You are a really smart girl. I'm not sure how you knew, but thank you for making my last days on Earth wonderful. I'm sorry I couldn't keep my promise to take you to an Akemi concert. I'm very thrilled I have a pal who shares my passion for idols. Be grateful for the gifts you have received. And I am confident that one day, with those gifts, you will be a great idol who will make everyone happy.

Lila... Thank you, for bringing happiness in my life. And I promise you, I will always be your number one fan.]

He knew...

He knew my name already. He knew everything... Ughk!

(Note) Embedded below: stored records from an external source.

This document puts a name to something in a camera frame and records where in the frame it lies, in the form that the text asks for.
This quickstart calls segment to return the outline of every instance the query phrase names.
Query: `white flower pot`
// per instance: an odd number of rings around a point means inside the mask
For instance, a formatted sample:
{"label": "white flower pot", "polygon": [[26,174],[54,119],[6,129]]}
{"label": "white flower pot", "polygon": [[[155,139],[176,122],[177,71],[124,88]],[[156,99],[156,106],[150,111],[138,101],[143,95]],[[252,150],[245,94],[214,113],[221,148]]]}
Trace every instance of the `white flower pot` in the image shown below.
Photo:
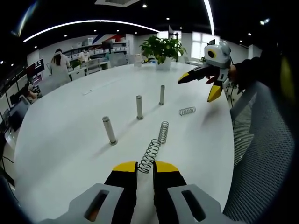
{"label": "white flower pot", "polygon": [[157,71],[169,71],[171,65],[171,58],[167,57],[162,64],[158,64],[158,61],[156,61],[156,70]]}

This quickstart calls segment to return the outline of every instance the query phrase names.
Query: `coil spring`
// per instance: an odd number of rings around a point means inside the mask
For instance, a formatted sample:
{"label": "coil spring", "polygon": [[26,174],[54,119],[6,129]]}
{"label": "coil spring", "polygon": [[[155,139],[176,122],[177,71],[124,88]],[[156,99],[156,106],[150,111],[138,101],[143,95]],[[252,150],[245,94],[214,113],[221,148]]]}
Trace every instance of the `coil spring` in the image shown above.
{"label": "coil spring", "polygon": [[142,173],[148,174],[155,161],[155,157],[158,154],[159,148],[161,147],[161,141],[158,139],[152,139],[149,144],[146,153],[142,160],[138,164],[138,170]]}
{"label": "coil spring", "polygon": [[166,142],[167,133],[168,133],[168,126],[169,126],[169,123],[167,121],[163,121],[161,123],[160,133],[159,133],[158,140],[160,140],[160,142],[162,144],[164,144]]}
{"label": "coil spring", "polygon": [[187,107],[187,108],[184,108],[184,109],[180,109],[178,111],[179,115],[183,116],[183,115],[186,115],[186,114],[189,114],[189,113],[194,113],[196,111],[196,108],[195,106],[193,107]]}

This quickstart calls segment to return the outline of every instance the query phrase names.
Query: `black hair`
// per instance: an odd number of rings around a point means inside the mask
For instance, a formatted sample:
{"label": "black hair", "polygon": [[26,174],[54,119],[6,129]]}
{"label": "black hair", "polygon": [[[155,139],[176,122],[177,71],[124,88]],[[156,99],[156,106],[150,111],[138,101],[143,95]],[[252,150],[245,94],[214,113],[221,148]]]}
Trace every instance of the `black hair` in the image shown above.
{"label": "black hair", "polygon": [[[58,48],[55,53],[57,52],[62,52],[62,50],[60,48]],[[60,66],[60,62],[61,62],[61,55],[58,54],[58,55],[55,55],[52,59],[52,62],[54,62],[56,65],[59,65]]]}

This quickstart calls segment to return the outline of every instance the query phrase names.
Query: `potted plant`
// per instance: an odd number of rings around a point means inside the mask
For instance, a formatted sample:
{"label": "potted plant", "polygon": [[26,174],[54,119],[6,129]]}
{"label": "potted plant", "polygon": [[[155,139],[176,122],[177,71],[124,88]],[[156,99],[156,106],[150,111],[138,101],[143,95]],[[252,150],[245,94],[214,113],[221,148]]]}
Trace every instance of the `potted plant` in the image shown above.
{"label": "potted plant", "polygon": [[183,55],[186,52],[178,40],[161,39],[156,36],[151,36],[140,46],[144,56],[155,57],[157,70],[170,70],[171,59],[178,60],[178,53]]}

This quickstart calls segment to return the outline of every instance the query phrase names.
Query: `computer monitor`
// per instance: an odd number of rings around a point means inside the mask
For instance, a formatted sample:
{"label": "computer monitor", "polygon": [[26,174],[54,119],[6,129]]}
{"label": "computer monitor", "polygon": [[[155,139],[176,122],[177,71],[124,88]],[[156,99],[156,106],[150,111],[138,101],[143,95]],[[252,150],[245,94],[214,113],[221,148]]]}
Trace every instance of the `computer monitor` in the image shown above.
{"label": "computer monitor", "polygon": [[32,63],[30,66],[28,66],[25,69],[25,73],[27,74],[28,80],[31,80],[33,76],[44,71],[44,69],[45,69],[45,66],[43,64],[43,59],[40,59],[40,60]]}

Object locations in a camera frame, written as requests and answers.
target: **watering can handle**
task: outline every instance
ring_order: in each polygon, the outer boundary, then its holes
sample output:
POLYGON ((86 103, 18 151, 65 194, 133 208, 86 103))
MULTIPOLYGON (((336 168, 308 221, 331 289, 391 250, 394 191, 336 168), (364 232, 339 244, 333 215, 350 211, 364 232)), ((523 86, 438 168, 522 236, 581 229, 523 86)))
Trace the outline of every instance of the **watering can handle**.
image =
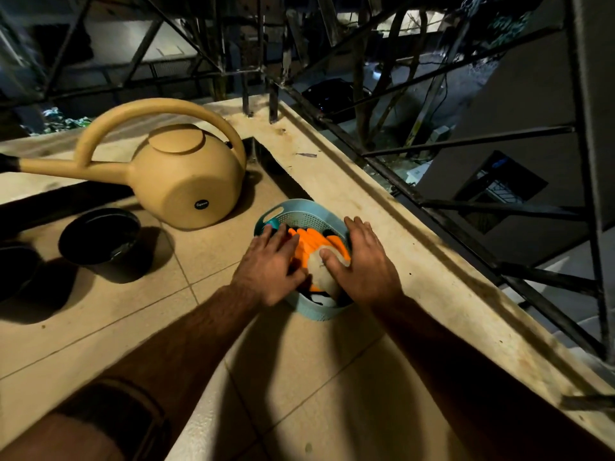
POLYGON ((233 145, 231 151, 245 170, 246 158, 243 142, 222 116, 196 103, 175 98, 146 98, 128 102, 103 113, 90 124, 79 137, 75 148, 74 161, 78 168, 87 167, 100 141, 120 124, 143 115, 173 113, 199 118, 217 127, 233 145))

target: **parked car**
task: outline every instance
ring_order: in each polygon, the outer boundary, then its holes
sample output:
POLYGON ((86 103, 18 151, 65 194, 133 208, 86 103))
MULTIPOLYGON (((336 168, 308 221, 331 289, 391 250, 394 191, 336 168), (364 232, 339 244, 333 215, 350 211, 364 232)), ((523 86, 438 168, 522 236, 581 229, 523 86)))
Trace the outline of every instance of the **parked car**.
MULTIPOLYGON (((353 90, 351 82, 335 78, 314 84, 304 90, 301 95, 323 113, 331 113, 352 105, 353 90)), ((363 87, 363 91, 367 96, 372 95, 366 87, 363 87)), ((331 116, 333 123, 343 123, 353 119, 355 119, 354 108, 331 116)))

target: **left hand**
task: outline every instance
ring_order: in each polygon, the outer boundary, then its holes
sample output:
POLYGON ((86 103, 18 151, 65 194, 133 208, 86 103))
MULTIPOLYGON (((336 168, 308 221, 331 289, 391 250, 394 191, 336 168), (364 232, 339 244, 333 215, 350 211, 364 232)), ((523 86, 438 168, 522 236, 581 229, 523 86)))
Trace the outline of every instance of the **left hand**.
POLYGON ((266 225, 263 234, 256 236, 250 243, 233 275, 231 286, 254 295, 260 305, 276 304, 308 277, 305 269, 288 274, 299 236, 289 240, 287 231, 283 223, 277 233, 271 236, 271 225, 266 225))

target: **blue plastic basket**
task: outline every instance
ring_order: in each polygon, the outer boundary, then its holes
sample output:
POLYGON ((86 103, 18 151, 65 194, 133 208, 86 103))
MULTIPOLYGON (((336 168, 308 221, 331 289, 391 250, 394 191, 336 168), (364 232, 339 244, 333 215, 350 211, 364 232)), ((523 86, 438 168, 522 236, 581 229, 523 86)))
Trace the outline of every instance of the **blue plastic basket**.
MULTIPOLYGON (((258 219, 254 226, 254 236, 260 235, 265 225, 272 220, 276 220, 278 224, 286 223, 289 227, 313 228, 321 234, 325 232, 331 234, 329 231, 332 231, 340 237, 348 252, 351 252, 348 228, 344 222, 312 200, 289 199, 276 205, 258 219)), ((329 320, 348 307, 338 305, 331 297, 324 295, 312 294, 312 298, 318 302, 310 300, 298 291, 293 291, 286 297, 286 301, 304 317, 317 321, 329 320)))

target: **watering can lid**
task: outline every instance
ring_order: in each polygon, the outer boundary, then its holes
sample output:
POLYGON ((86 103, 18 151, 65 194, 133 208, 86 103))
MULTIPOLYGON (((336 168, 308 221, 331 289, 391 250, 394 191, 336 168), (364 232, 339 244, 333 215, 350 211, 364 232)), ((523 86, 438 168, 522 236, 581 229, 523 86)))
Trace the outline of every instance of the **watering can lid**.
POLYGON ((205 133, 193 124, 168 125, 151 131, 148 142, 160 152, 180 154, 201 148, 205 143, 205 133))

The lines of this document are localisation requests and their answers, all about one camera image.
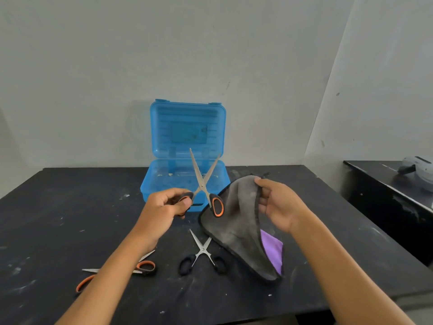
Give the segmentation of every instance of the finger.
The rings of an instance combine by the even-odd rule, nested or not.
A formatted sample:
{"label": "finger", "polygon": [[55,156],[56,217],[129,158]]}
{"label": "finger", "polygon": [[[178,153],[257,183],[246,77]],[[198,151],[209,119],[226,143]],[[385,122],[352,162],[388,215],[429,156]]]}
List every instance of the finger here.
{"label": "finger", "polygon": [[189,192],[189,190],[183,188],[170,188],[154,193],[154,197],[159,202],[167,203],[169,199],[187,192]]}
{"label": "finger", "polygon": [[271,191],[268,188],[262,188],[262,196],[264,198],[269,198],[269,196],[271,196]]}
{"label": "finger", "polygon": [[262,204],[258,205],[258,212],[266,214],[266,207]]}
{"label": "finger", "polygon": [[184,198],[182,201],[176,203],[175,205],[166,205],[165,207],[168,207],[170,210],[171,215],[174,217],[177,214],[184,214],[187,209],[191,206],[192,200],[187,197]]}
{"label": "finger", "polygon": [[267,205],[268,205],[268,199],[267,199],[267,198],[260,197],[260,198],[258,199],[258,203],[259,203],[260,205],[267,206]]}
{"label": "finger", "polygon": [[277,185],[279,185],[279,182],[276,181],[272,181],[269,179],[260,179],[259,177],[256,177],[254,179],[254,182],[259,185],[260,187],[263,188],[268,188],[269,190],[272,190],[273,188],[275,188]]}

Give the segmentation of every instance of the blue plastic box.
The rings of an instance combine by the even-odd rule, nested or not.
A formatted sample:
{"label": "blue plastic box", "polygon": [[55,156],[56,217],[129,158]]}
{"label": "blue plastic box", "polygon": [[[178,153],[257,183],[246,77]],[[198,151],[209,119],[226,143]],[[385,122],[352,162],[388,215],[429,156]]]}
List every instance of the blue plastic box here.
{"label": "blue plastic box", "polygon": [[[141,185],[144,201],[155,191],[179,187],[195,191],[198,187],[189,148],[204,176],[224,151],[226,110],[220,103],[172,103],[157,99],[150,106],[152,151],[155,157]],[[230,179],[219,160],[207,182],[209,193],[219,194]],[[200,212],[208,204],[201,191],[191,212]]]}

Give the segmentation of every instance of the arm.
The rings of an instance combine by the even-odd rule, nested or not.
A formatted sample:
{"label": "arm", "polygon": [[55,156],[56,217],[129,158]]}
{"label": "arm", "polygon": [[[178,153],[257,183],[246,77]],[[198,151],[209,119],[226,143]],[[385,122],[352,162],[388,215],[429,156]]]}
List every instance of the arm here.
{"label": "arm", "polygon": [[256,183],[263,187],[259,210],[292,234],[340,325],[414,325],[293,190],[267,179]]}
{"label": "arm", "polygon": [[56,324],[110,323],[140,257],[156,246],[158,239],[170,228],[173,217],[185,213],[192,203],[189,198],[175,205],[167,202],[187,191],[172,188],[149,196],[131,232]]}

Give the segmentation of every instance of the white wall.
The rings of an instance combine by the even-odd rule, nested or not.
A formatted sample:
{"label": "white wall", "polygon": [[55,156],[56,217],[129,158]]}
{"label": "white wall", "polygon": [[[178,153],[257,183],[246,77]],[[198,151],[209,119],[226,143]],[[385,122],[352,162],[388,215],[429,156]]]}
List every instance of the white wall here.
{"label": "white wall", "polygon": [[304,159],[335,190],[344,159],[433,156],[432,28],[433,0],[355,0]]}
{"label": "white wall", "polygon": [[300,163],[352,3],[0,0],[8,139],[31,168],[146,166],[155,98],[222,102],[227,165]]}

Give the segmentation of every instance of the scissor blade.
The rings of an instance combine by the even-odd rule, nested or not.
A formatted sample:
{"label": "scissor blade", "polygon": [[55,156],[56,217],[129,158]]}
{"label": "scissor blade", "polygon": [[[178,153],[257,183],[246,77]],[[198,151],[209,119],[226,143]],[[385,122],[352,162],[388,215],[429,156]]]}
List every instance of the scissor blade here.
{"label": "scissor blade", "polygon": [[194,233],[192,232],[192,230],[190,229],[191,235],[195,240],[195,243],[198,245],[198,247],[200,248],[200,250],[203,248],[203,245],[201,245],[200,241],[198,240],[198,238],[194,235]]}
{"label": "scissor blade", "polygon": [[140,260],[138,260],[138,262],[142,262],[145,258],[147,258],[149,255],[151,255],[153,252],[154,252],[155,250],[153,250],[153,251],[150,251],[149,253],[147,253],[145,256],[143,256],[143,257],[141,257],[141,259]]}
{"label": "scissor blade", "polygon": [[205,251],[207,250],[207,247],[209,246],[211,240],[212,240],[212,238],[209,237],[209,238],[207,239],[206,243],[204,243],[204,245],[203,245],[203,249],[204,249]]}
{"label": "scissor blade", "polygon": [[82,271],[88,271],[89,273],[97,273],[99,269],[81,269]]}
{"label": "scissor blade", "polygon": [[212,175],[212,172],[214,172],[215,166],[218,163],[219,157],[221,156],[221,154],[218,155],[217,159],[215,160],[215,162],[212,164],[212,166],[210,167],[209,171],[206,173],[206,175],[203,178],[204,184],[207,184],[210,176]]}
{"label": "scissor blade", "polygon": [[191,148],[190,148],[190,154],[191,154],[192,164],[194,166],[195,176],[197,177],[197,181],[198,181],[198,187],[201,190],[203,190],[203,188],[206,189],[206,185],[204,184],[203,177],[201,176],[200,169],[198,168],[197,162],[195,161],[194,154],[192,153]]}

Tears streamed down my face as I read the words on the paper. Despite the intensity of my emotions, I restrained my sobs, not wanting to burden those around me with my grief. My tears were a blend of sorrow and gratitude, a profound mixture of feelings that weighed heavily on my heart.

It was you Mr. Yasu who brought happiness once again in my life, thank you...

Struggling to suppress my sobs and choking back my tears, I whispered in a voice filled with pain, "Thank you, Mr. Yasu..."

__________

A few months after the death of Mr. Yasu...

Descending the stairs, I swiftly grabbed a piece of bread that Nana had set out for breakfast and consumed it in haste. Turning to Nana before making my exit, I offered my gratitude, saying, "Thanks for the bread, Nana! I'm off now."

Just as I was preparing to leave, Nana interjected, advising, "Make sure to return in an hour, alright? We're expecting a new girl to join the orphanage today."

"A new girl?" I questioned, intrigued.

"Yes," Nana affirmed. "I've heard that she's been through quite a lot. I'm hoping that our Smiley Lila will be the perfect person to offer her a warm welcome."

With a wide grin, I responded, "Of course! I'll be back sooner than you can imagine!"

As I departed to walk out to the streets where Mr. Yasu would sell newspapers and magazines, Nana cheerfully smiled back at me.

As I walked, I thought to myself, "A new girl huh? I kept praying that there would be no girls who ended up like me..."

I was merrily skipping along the road when I noticed a girl my age standing directly in front of me, with those sadness looks on her face.

I came to stop right in front of her, but without thinking, I blurted out, "Pretty eyes..."

Her eyes widened in surprise, and she stammered, "H-Huh?"